The discovery of the site of the Elgin Farm, a 19th-century farm on Parcel 1-D, came as a surprise, according to FCPA public information officer Judy Pederson.
An agricultural census dated 1860 shows its owner, Elgin, to be “a modest farmer with limited land resources.”
His farm, acquired in 1849 and worth about $4,050 in 1860, likely had an icehouse, a livestock barn, a granary, a corn house and a hay barn, according to the FCPA proposal.
He could have owned “at least three slaves and possibly as many as six.”
“This area requires further investigation with a Phase I survey to determine the presence or absence of archaeological resources associated with this building,” according to the FCPA’s proposed draft amendment for Spring Hill Park.
“I think it is the plan that does the most with all the comments we’ve received,” said Kevin Fay of McLean, Dranesville District’s representative to the Fairfax County Park Authority Board, “by preserving rectangular fields, adding baseball, fixing parking, providing trails, a nature education center and the open space that the neighbors had expressed interest in.
“It is the closest they had come back and indicated they would accept on that back parcel [known as I-D].
“We will see what comes out in public comment, and we will go from there,” said Fay.
The public record will remain open for 30 days after the hearing, or through Oct. 4
One month later, Dranesville District residents will elect a new supervisor, either Joan DuBois (R) or John Foust (D).
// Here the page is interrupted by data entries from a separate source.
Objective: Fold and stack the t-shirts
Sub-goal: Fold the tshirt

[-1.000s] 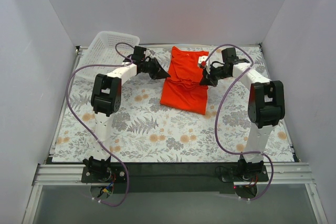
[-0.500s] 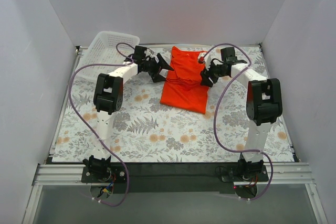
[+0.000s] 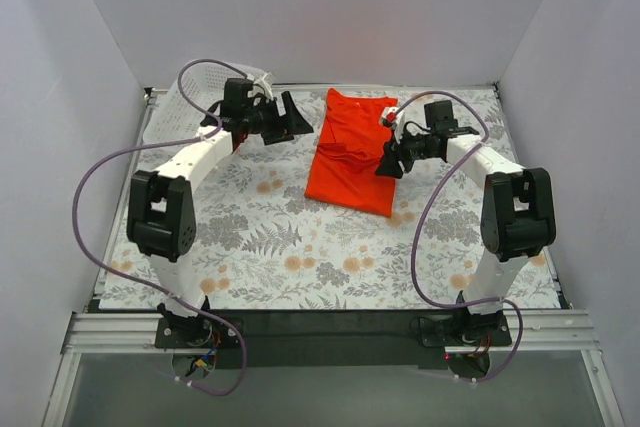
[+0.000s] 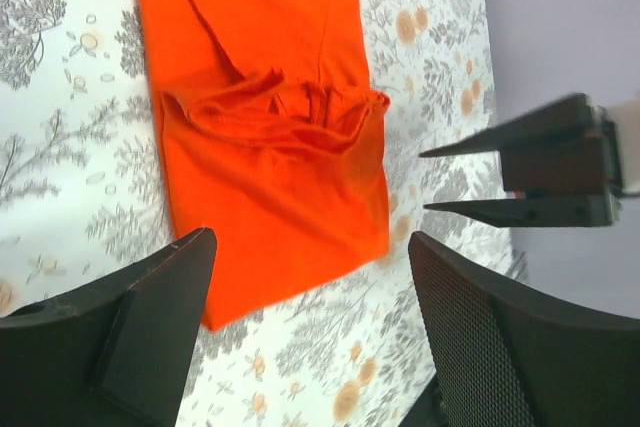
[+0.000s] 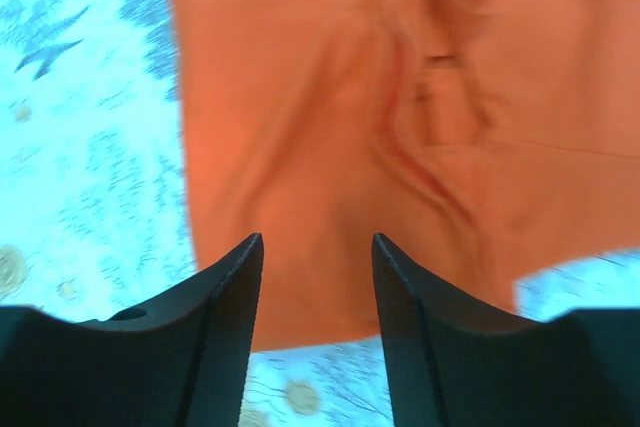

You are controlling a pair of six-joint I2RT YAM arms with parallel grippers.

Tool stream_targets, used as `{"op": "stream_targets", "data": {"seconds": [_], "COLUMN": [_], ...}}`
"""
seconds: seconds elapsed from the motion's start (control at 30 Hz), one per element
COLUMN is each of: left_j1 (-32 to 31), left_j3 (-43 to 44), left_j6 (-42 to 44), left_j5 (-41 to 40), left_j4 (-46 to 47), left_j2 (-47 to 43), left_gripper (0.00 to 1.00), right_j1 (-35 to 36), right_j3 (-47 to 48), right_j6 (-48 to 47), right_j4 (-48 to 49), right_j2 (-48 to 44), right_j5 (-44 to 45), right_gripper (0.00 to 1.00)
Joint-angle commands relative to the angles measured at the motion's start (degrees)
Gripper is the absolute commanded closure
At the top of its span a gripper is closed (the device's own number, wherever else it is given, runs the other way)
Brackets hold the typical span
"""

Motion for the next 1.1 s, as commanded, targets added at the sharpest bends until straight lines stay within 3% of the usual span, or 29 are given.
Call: {"op": "stream_targets", "data": {"seconds": [0.0,0.1,0.23,0.43,0.73,1.0,1.07], "left_j1": [-1.36,-5.21,-9.27,-10.86,-11.3,-11.65,-11.83], "left_j3": [-11.84,-22.47,-28.29,-26.37,-22.33,-20.65,-21.09], "left_j6": [11.32,13.96,10.28,5.18,2.63,1.13,1.3], "left_j5": [-2.56,-6.5,-11.95,-15.91,-18.12,-15.13,-14.25], "left_j4": [1.53,2.06,2.41,4.08,1.18,1.09,1.09], "left_j2": [-10.85,-16.04,-16.23,-11.22,-6.21,-2.16,-2.16], "left_gripper": [0.28,0.28,0.28,0.3,0.36,0.71,0.84], "right_j1": [3.2,5.13,6.71,10.93,12.96,12.96,12.96], "right_j3": [-5.61,-10.1,-15.02,-20.48,-20.84,-21.37,-21.9], "right_j6": [-8.02,-14.45,-17.88,-17.1,-15.6,-15.51,-15.6], "right_j4": [-9.84,-9.85,-8.97,-2.21,1.84,2.37,2.28], "right_j2": [-4.06,-7.49,-11.63,-12.43,-9.09,-8.47,-8.47], "right_j5": [-7.4,-1.43,5.42,16.94,22.14,23.11,23.28], "right_gripper": [0.53,0.46,0.38,0.34,0.38,0.56,0.67]}}
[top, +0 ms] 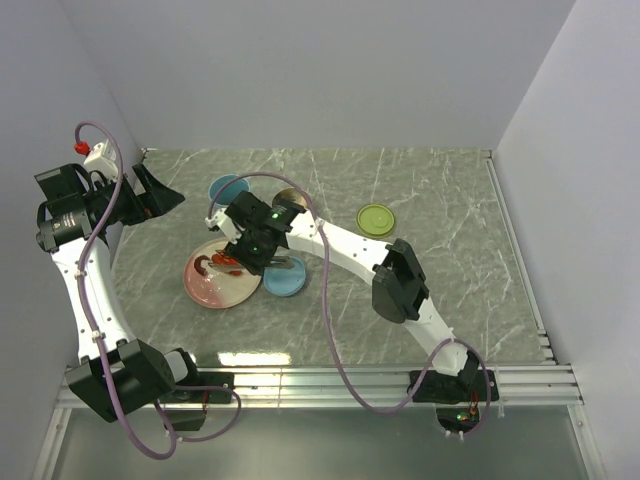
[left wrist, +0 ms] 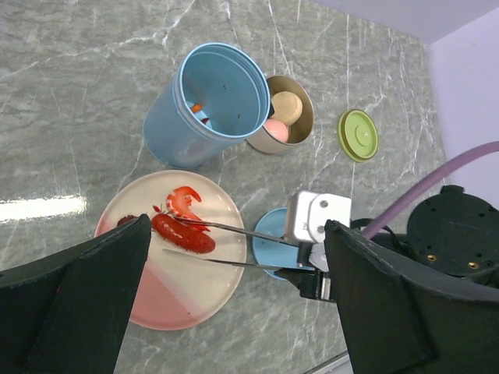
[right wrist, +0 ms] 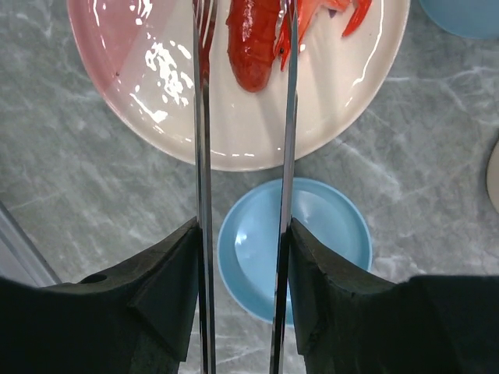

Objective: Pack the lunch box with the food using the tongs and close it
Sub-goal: Pick up the food using the clamp

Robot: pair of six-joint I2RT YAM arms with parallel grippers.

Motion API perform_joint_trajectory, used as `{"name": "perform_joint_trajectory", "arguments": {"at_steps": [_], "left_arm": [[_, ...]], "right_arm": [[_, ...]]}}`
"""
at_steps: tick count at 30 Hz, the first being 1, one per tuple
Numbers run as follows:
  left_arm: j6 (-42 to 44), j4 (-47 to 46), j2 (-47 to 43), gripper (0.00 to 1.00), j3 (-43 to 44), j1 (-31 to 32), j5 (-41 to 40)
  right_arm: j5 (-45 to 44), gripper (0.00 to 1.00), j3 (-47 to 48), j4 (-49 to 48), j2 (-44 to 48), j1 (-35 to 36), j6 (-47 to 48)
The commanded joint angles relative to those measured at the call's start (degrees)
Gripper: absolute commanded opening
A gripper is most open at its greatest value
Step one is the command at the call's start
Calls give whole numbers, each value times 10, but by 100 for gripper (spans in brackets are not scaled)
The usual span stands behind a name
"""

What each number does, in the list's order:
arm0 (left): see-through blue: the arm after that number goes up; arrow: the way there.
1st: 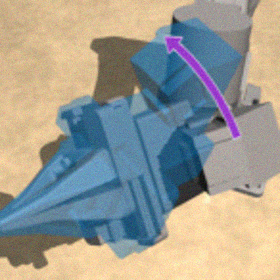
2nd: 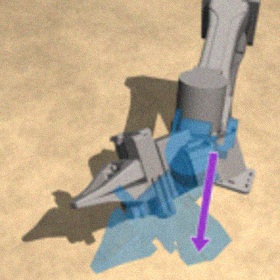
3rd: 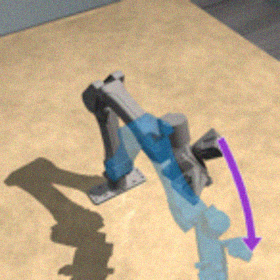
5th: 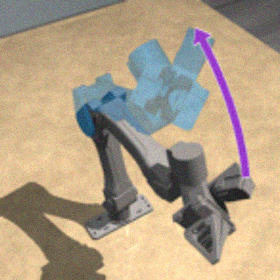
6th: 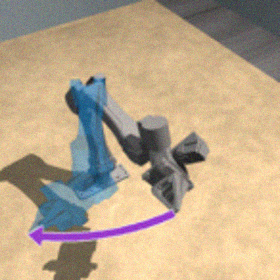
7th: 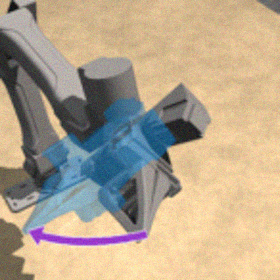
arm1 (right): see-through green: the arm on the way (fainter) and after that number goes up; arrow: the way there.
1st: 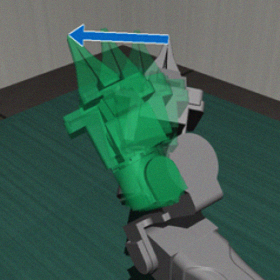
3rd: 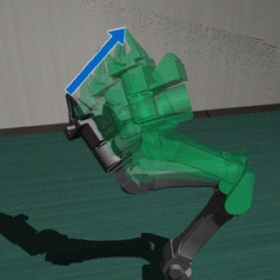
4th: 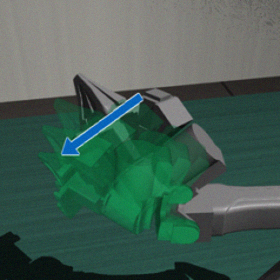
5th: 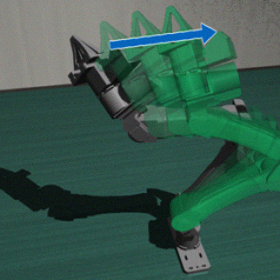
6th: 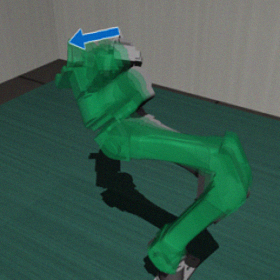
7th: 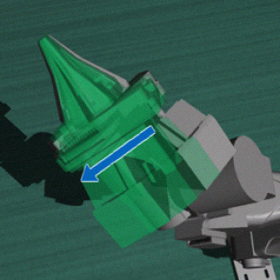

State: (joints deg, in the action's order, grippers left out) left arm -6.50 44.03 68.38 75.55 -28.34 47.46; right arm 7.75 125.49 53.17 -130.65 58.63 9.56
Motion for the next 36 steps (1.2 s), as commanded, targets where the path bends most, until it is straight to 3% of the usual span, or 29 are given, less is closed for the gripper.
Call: {"name": "perform_joint_trajectory", "arguments": {"at_steps": [1, 12, 23, 28, 36], "left_arm": [[13, -5, -18, 99, 2, -3, -2], [12, -9, -19, 99, -4, -4, 3], [5, -17, -20, 99, -8, -5, 7], [7, -15, -18, 99, -4, -5, 8], [-1, -22, -20, 99, -8, -4, 11]], "right_arm": [[2, 52, 28, 3, -10, -1, -9], [45, 44, 2, 26, 32, 1, 7], [48, 45, 15, 62, 14, 7, 22], [59, 25, 13, 53, 30, -1, 16], [118, 11, -84, -85, 165, -54, -24]]}}
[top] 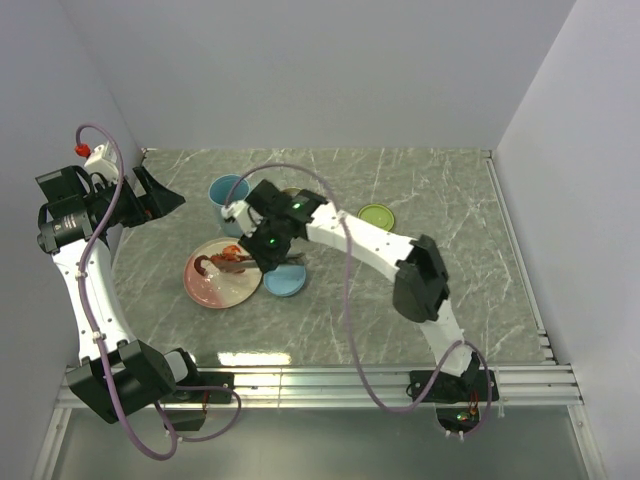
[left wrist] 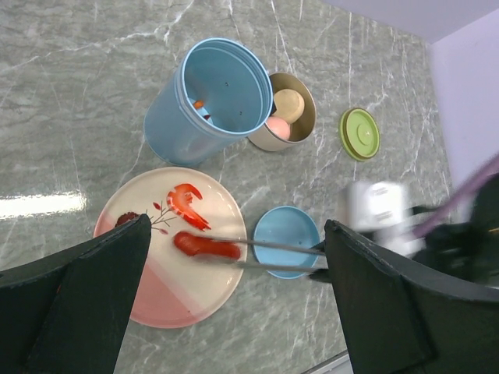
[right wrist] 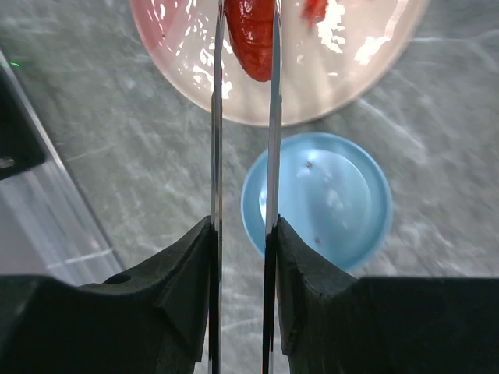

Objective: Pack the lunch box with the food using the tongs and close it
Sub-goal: Pick up the food using the clamp, then place the food into the lunch box

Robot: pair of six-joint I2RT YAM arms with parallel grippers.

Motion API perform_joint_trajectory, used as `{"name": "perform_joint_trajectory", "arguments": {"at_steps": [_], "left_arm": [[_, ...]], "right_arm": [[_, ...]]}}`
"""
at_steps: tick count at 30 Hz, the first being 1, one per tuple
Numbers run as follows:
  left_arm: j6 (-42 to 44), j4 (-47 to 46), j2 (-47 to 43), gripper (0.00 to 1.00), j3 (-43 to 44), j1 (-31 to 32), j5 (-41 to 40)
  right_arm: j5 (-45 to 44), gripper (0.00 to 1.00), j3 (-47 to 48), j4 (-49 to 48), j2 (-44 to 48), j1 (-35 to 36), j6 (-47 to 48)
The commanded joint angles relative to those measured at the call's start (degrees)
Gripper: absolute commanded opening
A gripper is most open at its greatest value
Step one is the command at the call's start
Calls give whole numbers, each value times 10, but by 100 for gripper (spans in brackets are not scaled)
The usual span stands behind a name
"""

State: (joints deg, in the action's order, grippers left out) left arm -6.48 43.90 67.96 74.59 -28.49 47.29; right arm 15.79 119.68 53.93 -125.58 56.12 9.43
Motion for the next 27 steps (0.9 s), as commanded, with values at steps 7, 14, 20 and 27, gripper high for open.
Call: {"name": "perform_joint_trajectory", "arguments": {"at_steps": [7, 14, 20, 27], "left_arm": [[-9, -29, -13, 100, -1, -3, 21], [-9, -29, -13, 99, 0, -2, 19], [-15, -42, -12, 99, -11, -3, 19], [-3, -33, -6, 99, -14, -2, 17]], "right_arm": [[79, 6, -88, -201, 212, -66, -49], [51, 2, -112, -332, 236, -107, -71], [63, 3, -209, -488, 235, -118, -93], [59, 6, -196, -519, 182, -119, -105]]}}
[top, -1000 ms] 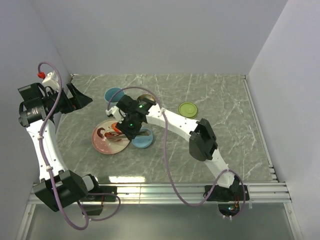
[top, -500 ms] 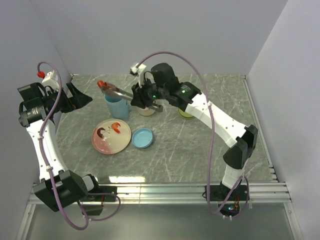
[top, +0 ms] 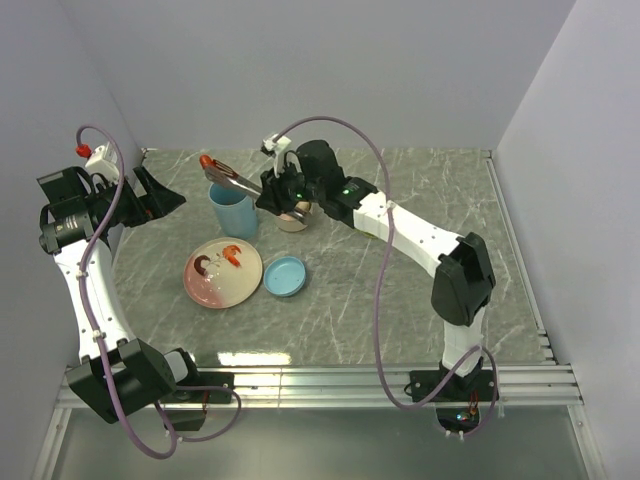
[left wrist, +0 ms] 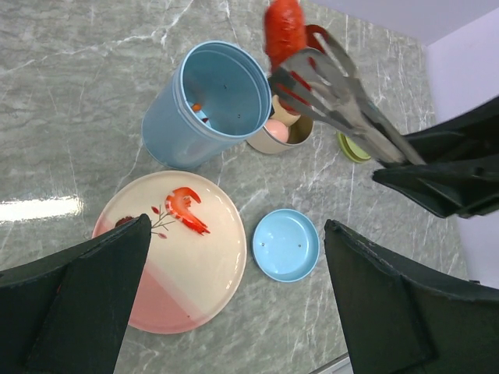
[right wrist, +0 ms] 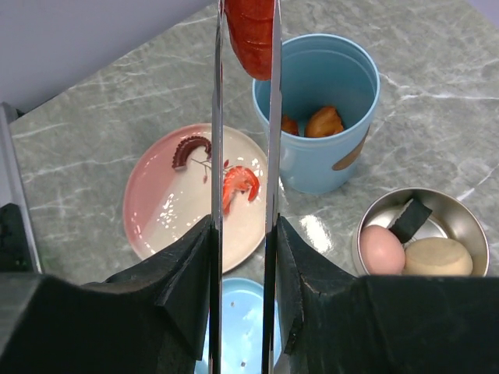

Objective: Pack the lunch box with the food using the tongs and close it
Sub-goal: Place the food into the lunch box

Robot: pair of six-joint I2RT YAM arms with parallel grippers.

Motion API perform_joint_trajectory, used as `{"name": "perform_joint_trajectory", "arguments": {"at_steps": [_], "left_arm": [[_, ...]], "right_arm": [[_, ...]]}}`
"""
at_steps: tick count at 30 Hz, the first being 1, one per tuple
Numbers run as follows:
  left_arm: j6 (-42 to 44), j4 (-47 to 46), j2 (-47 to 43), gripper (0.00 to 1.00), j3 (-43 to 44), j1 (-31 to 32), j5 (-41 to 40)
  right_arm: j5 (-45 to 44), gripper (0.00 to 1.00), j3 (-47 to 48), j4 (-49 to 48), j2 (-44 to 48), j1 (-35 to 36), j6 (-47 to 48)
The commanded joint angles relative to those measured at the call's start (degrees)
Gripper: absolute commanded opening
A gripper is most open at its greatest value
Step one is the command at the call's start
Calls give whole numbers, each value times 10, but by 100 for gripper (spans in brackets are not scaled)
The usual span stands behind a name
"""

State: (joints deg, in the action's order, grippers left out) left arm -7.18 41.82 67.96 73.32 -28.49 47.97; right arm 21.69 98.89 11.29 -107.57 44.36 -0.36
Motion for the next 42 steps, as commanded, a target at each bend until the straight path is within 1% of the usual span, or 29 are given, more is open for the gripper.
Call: {"name": "perform_joint_trajectory", "arguments": {"at_steps": [1, 6, 11, 15, 20, 21, 23, 25, 26, 28, 29, 34, 37, 40, 42], "left_arm": [[5, -11, -6, 99, -1, -2, 10], [9, -12, -6, 99, -5, -3, 6], [11, -13, -5, 99, -7, -3, 6], [11, -13, -1, 99, -5, -4, 7], [26, 3, 1, 99, 7, -6, 0], [27, 4, 0, 99, 7, -5, -2], [28, 7, 1, 99, 7, -6, -2], [25, 5, 2, 99, 6, -6, -2], [24, 4, 2, 99, 7, -6, -2], [20, 3, 2, 99, 9, -6, 0], [19, -1, 2, 100, 9, -7, 1], [9, 2, 11, 99, 22, -6, 5], [9, 5, 7, 99, 28, -6, 2], [12, 6, -6, 99, 24, -8, -2], [11, 8, -11, 99, 24, -7, -2]], "right_arm": [[-5, 6, 14, -97, -9, -1, -6], [-11, 9, 27, -89, -34, -1, -4], [-21, 13, 14, -85, -41, -1, -2], [-24, 18, 17, -76, -52, -1, 17], [-28, 25, 24, -70, -69, -1, 12], [-29, 31, 22, -71, -68, -1, 8], [-30, 39, 15, -76, -63, -1, 5], [-28, 44, 16, -68, -58, -1, 4], [-28, 49, 20, -63, -57, -1, 4], [-24, 52, 24, -47, -45, -1, 4], [-20, 54, 27, -43, -40, -1, -12], [-21, 55, 44, 1, -13, 1, -13], [-2, 51, 56, 59, 5, 1, -4], [23, 48, 38, 100, 46, 8, -2], [13, 48, 6, 119, 76, 27, 24]]}}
Fay was appointed in February by incumbent Stu Mendelsohn, a two-term Republican, who is not seeking re-election.
The Dranesville District Supervisor appoints the district’s representative to the Fairfax County Park Authority board.
Spring Hill, a 46-acre park formed from two smaller parcels owned by the Fairfax County School Board, is smaller than most district parks, which are described as 50-200 acres in size and provide “diversified area-wide recreation services.”
According to a survey administered last year for the Park Authority by Leisure Vision, a division of ETC Institute, 37 percent of Fairfax County residents described walking and biking trails as the “most important recreational facility” for their households. Soccer, lacrosse and field hockey, the sports that use rectangular fields, garnered 10 percent.